___ Supplied entries ___

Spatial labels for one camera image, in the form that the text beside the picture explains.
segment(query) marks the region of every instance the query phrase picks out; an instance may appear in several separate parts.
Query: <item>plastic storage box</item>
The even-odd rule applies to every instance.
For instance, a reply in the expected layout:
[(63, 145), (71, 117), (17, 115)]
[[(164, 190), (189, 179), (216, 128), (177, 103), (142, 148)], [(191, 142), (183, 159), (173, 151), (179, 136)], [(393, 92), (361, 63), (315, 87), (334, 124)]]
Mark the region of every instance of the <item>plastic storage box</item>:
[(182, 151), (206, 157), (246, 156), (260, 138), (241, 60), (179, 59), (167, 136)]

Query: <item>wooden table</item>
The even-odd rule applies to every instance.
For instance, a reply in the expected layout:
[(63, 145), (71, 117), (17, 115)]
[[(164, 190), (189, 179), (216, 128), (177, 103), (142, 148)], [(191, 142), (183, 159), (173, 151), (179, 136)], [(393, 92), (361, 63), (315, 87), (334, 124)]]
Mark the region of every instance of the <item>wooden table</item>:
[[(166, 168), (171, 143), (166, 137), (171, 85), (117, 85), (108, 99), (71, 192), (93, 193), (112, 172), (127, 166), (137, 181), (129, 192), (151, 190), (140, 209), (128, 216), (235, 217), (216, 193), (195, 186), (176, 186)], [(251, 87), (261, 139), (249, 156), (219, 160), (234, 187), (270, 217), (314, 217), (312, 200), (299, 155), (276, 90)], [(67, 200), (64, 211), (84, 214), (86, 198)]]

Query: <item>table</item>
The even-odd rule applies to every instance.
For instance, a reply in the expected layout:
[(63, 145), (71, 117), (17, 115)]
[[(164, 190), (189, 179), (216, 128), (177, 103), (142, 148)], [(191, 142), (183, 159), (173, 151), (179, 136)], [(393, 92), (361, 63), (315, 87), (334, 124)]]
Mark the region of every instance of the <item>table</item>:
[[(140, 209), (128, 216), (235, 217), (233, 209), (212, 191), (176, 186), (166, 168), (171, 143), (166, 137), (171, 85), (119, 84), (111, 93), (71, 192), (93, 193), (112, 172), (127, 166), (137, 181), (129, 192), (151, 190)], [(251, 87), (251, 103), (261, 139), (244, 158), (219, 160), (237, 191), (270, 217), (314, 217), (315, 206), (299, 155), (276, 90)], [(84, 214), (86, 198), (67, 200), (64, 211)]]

___

» **Assignment**
Every record above needs to be returned in full, exactly.

» **Completed exercise**
Spatial labels for one camera image, in the form that the text beside the picture explains.
segment(query) marks the region of every instance the query phrase picks out; an instance may appear in several separate parts.
Query: <item>plastic storage box</item>
The even-odd rule applies to every instance.
For instance, a reply in the expected layout:
[(63, 145), (71, 117), (17, 115)]
[[(164, 190), (189, 179), (216, 128), (177, 103), (142, 148)], [(191, 142), (183, 159), (173, 151), (179, 136)], [(393, 92), (361, 63), (315, 87), (334, 124)]]
Mark the region of every instance of the <item>plastic storage box</item>:
[(182, 151), (206, 157), (246, 156), (260, 138), (241, 60), (179, 59), (167, 136)]

Query: <item>wooden table</item>
The even-odd rule applies to every instance.
For instance, a reply in the expected layout:
[(63, 145), (71, 117), (17, 115)]
[[(164, 190), (189, 179), (216, 128), (177, 103), (142, 148)], [(191, 142), (183, 159), (173, 151), (179, 136)], [(393, 92), (361, 63), (315, 87), (334, 124)]]
Mark the region of every instance of the <item>wooden table</item>:
[[(166, 168), (171, 143), (166, 137), (171, 85), (117, 85), (108, 99), (71, 192), (93, 193), (112, 172), (127, 166), (137, 181), (129, 192), (151, 190), (140, 209), (128, 216), (235, 217), (216, 193), (195, 186), (176, 186)], [(251, 87), (261, 139), (249, 156), (219, 160), (234, 187), (270, 217), (314, 217), (312, 200), (299, 155), (276, 90)], [(67, 200), (64, 211), (84, 214), (86, 198)]]

Query: <item>table</item>
The even-odd rule applies to every instance.
For instance, a reply in the expected layout:
[(63, 145), (71, 117), (17, 115)]
[[(164, 190), (189, 179), (216, 128), (177, 103), (142, 148)], [(191, 142), (183, 159), (173, 151), (179, 136)], [(393, 92), (361, 63), (315, 87), (334, 124)]]
Mark the region of every instance of the <item>table</item>:
[[(140, 209), (128, 216), (235, 217), (233, 209), (212, 191), (176, 186), (166, 168), (171, 143), (166, 137), (171, 85), (119, 84), (111, 93), (71, 192), (93, 193), (112, 172), (127, 166), (137, 181), (129, 192), (151, 190)], [(251, 87), (251, 103), (261, 139), (244, 158), (219, 160), (237, 191), (270, 217), (314, 217), (315, 206), (299, 155), (276, 90)], [(84, 214), (86, 198), (67, 200), (64, 211)]]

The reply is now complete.